» THE PROBLEM: Among the lines of the data, copy those that hold "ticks".

» SOURCE MATERIAL:
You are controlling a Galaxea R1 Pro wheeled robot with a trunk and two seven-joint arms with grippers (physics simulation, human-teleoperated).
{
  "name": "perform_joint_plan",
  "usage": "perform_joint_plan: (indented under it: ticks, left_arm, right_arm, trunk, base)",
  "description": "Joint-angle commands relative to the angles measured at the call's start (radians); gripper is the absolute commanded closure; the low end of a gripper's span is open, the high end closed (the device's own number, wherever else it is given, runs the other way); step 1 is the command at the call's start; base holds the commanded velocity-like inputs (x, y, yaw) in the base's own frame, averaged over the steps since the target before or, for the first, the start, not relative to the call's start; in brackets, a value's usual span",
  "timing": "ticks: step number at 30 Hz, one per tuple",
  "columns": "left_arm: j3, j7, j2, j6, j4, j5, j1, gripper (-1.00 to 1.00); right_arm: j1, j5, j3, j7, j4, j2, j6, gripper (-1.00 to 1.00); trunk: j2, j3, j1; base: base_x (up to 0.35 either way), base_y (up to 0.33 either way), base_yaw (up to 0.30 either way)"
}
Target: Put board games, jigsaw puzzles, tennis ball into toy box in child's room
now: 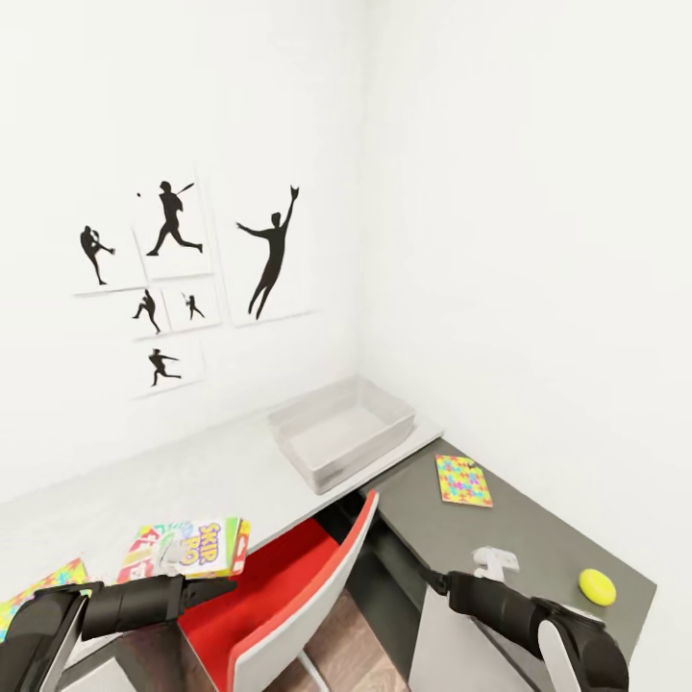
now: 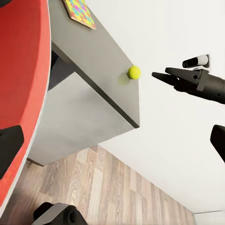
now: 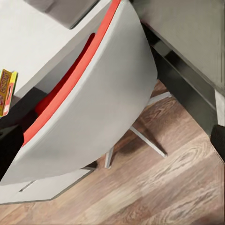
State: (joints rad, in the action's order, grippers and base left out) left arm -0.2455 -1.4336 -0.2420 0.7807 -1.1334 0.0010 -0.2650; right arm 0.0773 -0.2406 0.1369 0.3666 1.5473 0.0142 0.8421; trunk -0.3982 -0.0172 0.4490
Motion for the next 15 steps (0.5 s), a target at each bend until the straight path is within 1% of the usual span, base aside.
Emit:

» THE ANSWER:
  "usage": "perform_joint_plan: (indented under it: ticks, left_arm, right_arm, trunk, base)",
  "timing": "ticks: step number at 30 Hz, one per tuple",

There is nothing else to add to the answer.